The Yellow Wallpaper underscores a personal struggle with postpartum depression. The primary cause of this condition is that women play a leading role in shaping the social direction of society. In this case, the narrator realizes that women are suffering in isolation. Hence, the event happened when women brutally mutilated one young girl by failing to conduct the female genital mutilation process well. The effect of this was the death of the girl when she was going to the hospital. In connection to that, when other girls realized the tragedy was happening, they ran away to seek their rights. For this reason, the event clearly shows that the information had come out whereby they still underwent brutal practices in their lives, although there were rights that protected them. However, it was not long before the concealed information helped some of them to escape the practices.

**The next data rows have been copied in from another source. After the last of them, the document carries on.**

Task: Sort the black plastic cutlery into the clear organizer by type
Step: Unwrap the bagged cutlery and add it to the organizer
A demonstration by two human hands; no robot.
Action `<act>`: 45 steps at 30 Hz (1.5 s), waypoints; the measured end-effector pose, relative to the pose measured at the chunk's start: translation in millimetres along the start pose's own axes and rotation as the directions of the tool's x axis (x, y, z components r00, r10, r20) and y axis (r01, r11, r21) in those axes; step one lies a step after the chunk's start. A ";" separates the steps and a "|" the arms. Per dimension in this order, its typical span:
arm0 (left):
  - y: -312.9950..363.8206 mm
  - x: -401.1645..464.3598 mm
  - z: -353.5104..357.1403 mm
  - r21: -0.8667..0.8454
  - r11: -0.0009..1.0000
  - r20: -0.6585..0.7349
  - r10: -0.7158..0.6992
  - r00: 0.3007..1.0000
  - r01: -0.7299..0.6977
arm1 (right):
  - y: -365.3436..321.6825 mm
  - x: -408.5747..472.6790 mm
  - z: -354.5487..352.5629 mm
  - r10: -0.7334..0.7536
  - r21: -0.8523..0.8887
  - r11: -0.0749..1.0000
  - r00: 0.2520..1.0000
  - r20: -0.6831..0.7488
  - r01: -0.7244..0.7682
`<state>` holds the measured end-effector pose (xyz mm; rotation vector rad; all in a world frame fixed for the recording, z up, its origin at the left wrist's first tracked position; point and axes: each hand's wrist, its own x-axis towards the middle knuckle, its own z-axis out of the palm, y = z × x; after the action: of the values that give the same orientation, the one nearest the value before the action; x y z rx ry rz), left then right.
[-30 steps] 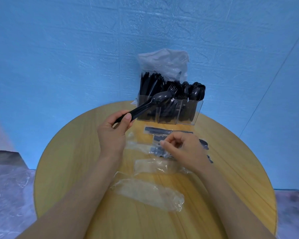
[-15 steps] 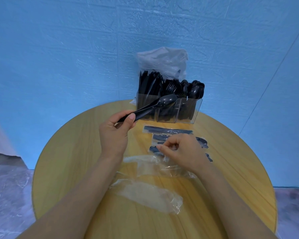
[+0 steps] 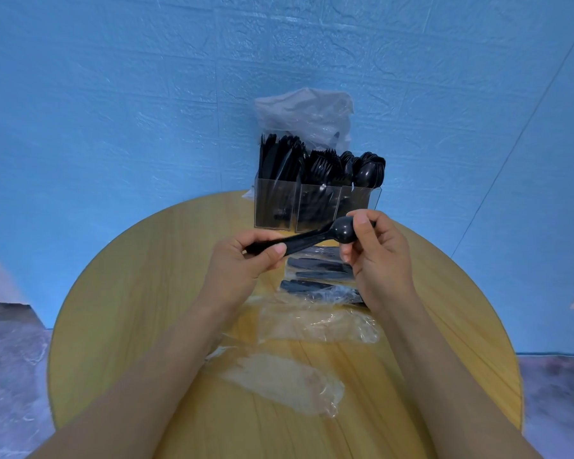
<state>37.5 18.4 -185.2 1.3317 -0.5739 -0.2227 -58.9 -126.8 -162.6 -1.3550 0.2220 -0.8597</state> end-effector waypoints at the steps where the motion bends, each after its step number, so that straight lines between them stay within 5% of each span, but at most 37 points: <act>1: -0.6 -0.1 0.0 0.031 0.999 0.046 -0.020 0.999 0.018 | 0.5 0.7 -1.2 0.002 -0.007 1.000 1.000 -0.016 -0.002; 5: -2.0 -1.5 1.3 0.179 0.983 0.195 -0.075 0.978 0.040 | 1.7 3.2 -3.1 -0.001 -0.032 0.999 0.999 -0.037 0.000; 8: -1.2 -1.7 1.8 0.404 0.909 0.274 -0.016 0.962 -0.100 | 3.8 5.0 -3.8 0.003 -0.041 0.999 0.999 -0.032 -0.005; 11: 2.2 -1.2 2.2 0.601 0.754 0.321 0.074 0.944 -0.264 | 4.8 6.8 -4.5 0.011 -0.041 0.999 0.999 -0.040 -0.012; 16: 17.2 2.0 9.9 0.829 0.349 0.393 0.193 0.899 -0.438 | 2.7 11.3 -1.1 0.016 -0.074 0.997 1.000 -0.022 -0.018; 18: 20.7 3.2 16.2 0.835 0.291 0.423 0.202 0.883 -0.467 | -1.1 14.7 2.6 0.019 -0.080 0.997 1.000 -0.015 -0.021; 26: 26.8 24.4 19.8 0.757 0.480 0.393 0.208 0.896 -0.443 | -22.9 33.5 15.1 0.134 0.179 0.973 0.989 0.066 -0.144; 30: 29.0 34.9 20.2 0.682 0.629 0.321 0.202 0.925 -0.373 | -24.9 47.7 24.5 0.126 0.050 0.991 0.992 0.025 -0.127; 36: 21.5 56.4 17.9 0.636 0.711 0.215 0.209 0.954 -0.300 | -22.8 76.9 39.8 0.096 -0.107 0.989 0.993 -0.063 -0.102; 45: 16.8 95.3 12.7 0.555 0.829 -0.084 0.147 0.986 -0.076 | -26.3 125.5 45.5 -0.006 -0.057 0.998 0.958 -0.286 -0.011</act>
<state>108.4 -33.0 -142.2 1.8507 -0.6340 0.1390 43.7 -173.0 -86.1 -1.2806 0.4765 -1.0532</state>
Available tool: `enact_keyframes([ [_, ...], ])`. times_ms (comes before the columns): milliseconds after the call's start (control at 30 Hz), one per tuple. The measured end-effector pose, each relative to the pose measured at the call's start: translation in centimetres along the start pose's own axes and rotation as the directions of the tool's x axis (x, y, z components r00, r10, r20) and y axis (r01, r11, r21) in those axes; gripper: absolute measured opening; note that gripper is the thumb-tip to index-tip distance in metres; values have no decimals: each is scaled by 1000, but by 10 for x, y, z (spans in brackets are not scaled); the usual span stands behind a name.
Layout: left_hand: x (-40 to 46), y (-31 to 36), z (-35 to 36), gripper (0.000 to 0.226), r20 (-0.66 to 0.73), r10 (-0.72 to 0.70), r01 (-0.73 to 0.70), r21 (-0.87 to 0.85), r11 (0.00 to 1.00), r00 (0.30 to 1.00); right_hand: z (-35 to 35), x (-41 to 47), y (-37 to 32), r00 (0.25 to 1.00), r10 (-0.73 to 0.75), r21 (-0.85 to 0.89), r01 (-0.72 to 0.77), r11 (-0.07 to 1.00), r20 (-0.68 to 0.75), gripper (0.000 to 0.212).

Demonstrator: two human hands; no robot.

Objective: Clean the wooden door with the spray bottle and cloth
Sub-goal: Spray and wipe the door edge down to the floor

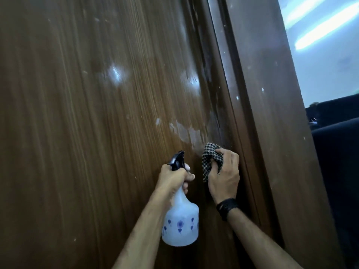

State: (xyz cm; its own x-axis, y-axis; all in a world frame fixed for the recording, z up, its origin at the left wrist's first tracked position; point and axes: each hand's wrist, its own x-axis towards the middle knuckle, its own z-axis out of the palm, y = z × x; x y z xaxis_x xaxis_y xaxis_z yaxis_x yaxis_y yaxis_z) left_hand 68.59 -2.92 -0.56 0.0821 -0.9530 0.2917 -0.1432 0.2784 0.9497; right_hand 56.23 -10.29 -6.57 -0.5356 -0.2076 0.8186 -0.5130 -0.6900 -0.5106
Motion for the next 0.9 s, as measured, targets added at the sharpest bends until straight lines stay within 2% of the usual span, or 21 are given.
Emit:
enact_keyframes([
  [133, 9, 27, 5, 29, 39, 33, -34, 39, 999, 999, 1, 7, 5, 999, -39, -19, 39, 999, -10, 31],
  [333, 8, 27, 1, 27, 108, 44, -48, 31, 998, 993, 13, 12, 9, 1000, 24, -7, -24, 1000, 3, 32],
  [500, 19, 18, -13, 22, 46, 43, -43, 4, 999, 998, 38, 44, -20, 997, 51, 16, -50, 999, -63, 27],
  [567, 23, 20, -19, 22, -14, 73, -74, -38, 997, 997, 52, 52, -41, 998, -19, 80, 24, 997, -59, 28],
  [667, 24, 29, -34, 27, -87, 89, -100, -128, 987, 992, 69, 38, -64, 973, -219, 126, 209, 970, 72, 34],
  [733, 21, 34, -43, 30, -117, 102, -121, -171, 978, 988, 73, 20, -65, 957, -264, 126, 249, 960, 118, 38],
  [833, 14, 38, -51, 29, -105, 104, -121, -175, 977, 989, 69, 21, -62, 969, -235, 67, 230, 971, 82, 39],
  [900, 9, 41, -56, 27, -77, 102, -112, -143, 983, 992, 73, 39, -66, 990, -141, 13, 141, 990, -13, 37],
])
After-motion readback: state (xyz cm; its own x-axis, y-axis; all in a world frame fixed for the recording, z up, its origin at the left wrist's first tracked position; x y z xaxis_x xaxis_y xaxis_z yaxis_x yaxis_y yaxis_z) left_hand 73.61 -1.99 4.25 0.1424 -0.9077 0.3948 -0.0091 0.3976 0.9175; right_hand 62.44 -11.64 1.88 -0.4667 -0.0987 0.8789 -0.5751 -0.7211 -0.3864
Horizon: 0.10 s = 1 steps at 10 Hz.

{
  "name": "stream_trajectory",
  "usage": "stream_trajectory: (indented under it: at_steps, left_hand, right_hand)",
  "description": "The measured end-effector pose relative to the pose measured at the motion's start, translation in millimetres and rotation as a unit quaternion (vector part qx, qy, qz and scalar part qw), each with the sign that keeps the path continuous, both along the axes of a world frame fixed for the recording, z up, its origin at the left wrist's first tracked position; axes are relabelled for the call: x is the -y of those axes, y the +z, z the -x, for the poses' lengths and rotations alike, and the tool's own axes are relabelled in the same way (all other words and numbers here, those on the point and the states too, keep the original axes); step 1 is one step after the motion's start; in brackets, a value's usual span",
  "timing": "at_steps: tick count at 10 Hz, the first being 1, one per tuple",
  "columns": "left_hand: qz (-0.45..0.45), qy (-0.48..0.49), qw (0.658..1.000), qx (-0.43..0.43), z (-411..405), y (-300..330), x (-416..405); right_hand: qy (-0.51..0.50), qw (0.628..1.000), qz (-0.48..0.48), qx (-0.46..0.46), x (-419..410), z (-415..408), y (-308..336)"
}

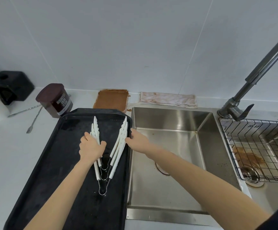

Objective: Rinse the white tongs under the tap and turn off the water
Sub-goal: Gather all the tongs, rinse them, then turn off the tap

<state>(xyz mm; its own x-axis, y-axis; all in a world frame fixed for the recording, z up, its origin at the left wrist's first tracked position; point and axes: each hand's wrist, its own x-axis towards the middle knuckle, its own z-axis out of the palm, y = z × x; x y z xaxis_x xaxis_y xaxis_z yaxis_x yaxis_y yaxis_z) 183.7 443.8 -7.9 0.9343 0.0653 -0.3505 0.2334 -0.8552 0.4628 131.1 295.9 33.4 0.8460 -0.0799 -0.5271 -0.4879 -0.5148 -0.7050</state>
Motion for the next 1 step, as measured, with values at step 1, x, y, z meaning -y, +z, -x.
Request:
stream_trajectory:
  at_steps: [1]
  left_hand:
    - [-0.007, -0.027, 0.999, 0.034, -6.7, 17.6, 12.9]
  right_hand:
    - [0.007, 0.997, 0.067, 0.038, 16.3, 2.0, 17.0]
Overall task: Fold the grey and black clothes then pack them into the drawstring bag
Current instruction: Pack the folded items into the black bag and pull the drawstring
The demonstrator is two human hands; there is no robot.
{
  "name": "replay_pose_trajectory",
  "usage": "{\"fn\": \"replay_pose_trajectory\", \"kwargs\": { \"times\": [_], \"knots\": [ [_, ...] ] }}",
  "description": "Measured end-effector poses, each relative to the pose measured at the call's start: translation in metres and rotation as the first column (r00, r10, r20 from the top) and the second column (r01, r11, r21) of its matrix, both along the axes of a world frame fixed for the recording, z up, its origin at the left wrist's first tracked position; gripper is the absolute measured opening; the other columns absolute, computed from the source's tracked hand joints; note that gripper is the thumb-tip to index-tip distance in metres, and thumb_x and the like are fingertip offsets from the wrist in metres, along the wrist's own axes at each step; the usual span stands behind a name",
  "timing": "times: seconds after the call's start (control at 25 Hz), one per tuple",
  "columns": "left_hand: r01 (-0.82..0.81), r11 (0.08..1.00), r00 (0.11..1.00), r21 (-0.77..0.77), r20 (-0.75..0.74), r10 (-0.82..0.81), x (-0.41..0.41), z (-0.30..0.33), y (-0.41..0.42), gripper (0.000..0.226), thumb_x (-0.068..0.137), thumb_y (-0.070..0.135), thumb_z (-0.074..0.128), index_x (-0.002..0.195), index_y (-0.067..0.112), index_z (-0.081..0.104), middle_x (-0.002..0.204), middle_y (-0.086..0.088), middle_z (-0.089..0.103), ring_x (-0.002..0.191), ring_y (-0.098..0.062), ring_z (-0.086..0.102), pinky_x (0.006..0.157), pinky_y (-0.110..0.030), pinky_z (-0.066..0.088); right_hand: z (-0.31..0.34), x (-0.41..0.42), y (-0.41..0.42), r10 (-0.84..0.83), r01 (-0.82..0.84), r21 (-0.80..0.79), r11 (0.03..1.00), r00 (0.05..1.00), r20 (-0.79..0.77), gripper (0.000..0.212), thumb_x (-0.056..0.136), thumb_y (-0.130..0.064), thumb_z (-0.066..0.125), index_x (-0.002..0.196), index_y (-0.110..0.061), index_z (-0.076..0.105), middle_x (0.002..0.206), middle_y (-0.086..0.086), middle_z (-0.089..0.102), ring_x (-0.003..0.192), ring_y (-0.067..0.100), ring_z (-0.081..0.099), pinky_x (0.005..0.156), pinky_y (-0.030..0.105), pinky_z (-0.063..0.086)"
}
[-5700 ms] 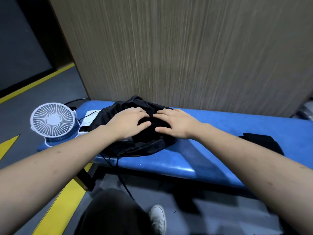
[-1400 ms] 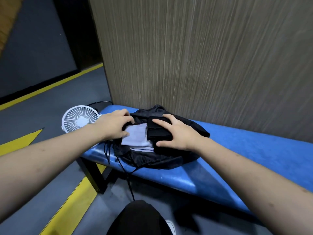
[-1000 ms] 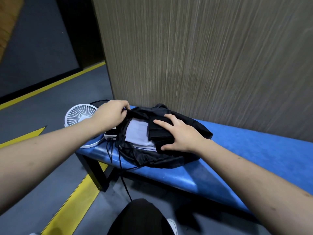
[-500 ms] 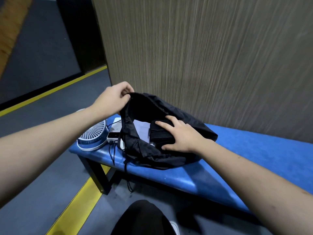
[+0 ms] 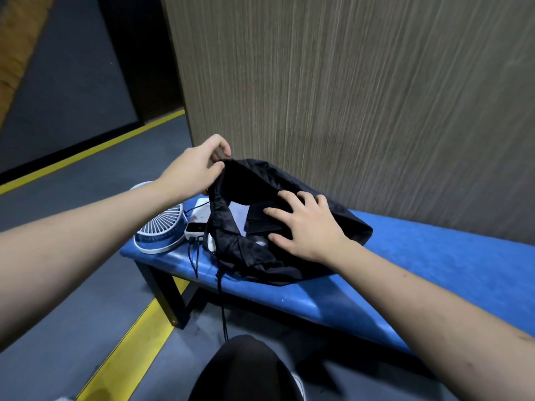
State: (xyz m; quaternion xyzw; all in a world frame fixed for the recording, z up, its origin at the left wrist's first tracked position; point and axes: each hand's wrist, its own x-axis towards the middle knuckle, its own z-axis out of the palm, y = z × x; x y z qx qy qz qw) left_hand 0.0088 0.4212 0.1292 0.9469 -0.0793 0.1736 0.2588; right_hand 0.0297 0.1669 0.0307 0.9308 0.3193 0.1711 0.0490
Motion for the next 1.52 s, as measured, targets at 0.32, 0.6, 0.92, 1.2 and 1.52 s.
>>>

From the event, Charlotte strengthens the belief that women in most societies occupy less importance even when they raise complaints. The reason is that actions against oppression and subordination are not fast and treasured more than women who violate them from enjoying their rights. According to the author, the narrator is not offered a chance to do her roles. For instance, in the story, she is locked in a room and expected to stay there. Social norms, patriarchal structures, and male dominance have denied women the chance to be with the rest of the community. As a result, the woman suffers from depression which clearly shows the pain of being a woman.
The setting of The Yellow Wallpaper affects the narrator’s attitudes, feelings, and emotional disposition. The narrator feels confined in the bondage of slavery. All these feelings are due to the social-cultural norms that characterize the setting of the storyline. For example, although John’s house stands along the road, it is miles apart from the village. Therefore, this demonstrates the social requirement that restricts the place of women and their progress (Gilman 1892). The setting captures the emotional situation of women that face restriction and isolation. For this reason, Charlotte symbolizes the bondage that comes with a social setting. The connection between the house and the narrator reveals the tendency of John to disregard her and refer to her as a little goose (Gilman 1892). All these attempts to infantilize and treat the narrator like a child (Gilman 1892). Overall, the cultural setting builds on the historical understanding that women are inadequate and have extensive inadequacies.
As is evident from the analysis, The Yellow Wallpaper depicts the subordination of women. The story reveals that gender discrimination occurs because of patriarchal social norms and structures. This subordination extends the mental imbalance and psychological pain that most women face in society. The author shows that the effect of subjecting women to discriminatory social norms is that women tend to remain childish, manifesting ignorance and challenges in their personal development. The story assumes that John has superior wisdom and maturity, which predisposes him to dominate his wife and make a wrong decision. In this context, the woman does not have any say, even in the least important factors of her life. Therefore, the woman extensively retreats into her obsession and fantasy due to subordination.
Gilman, P. C. (1892). The Yellow Wallpaper.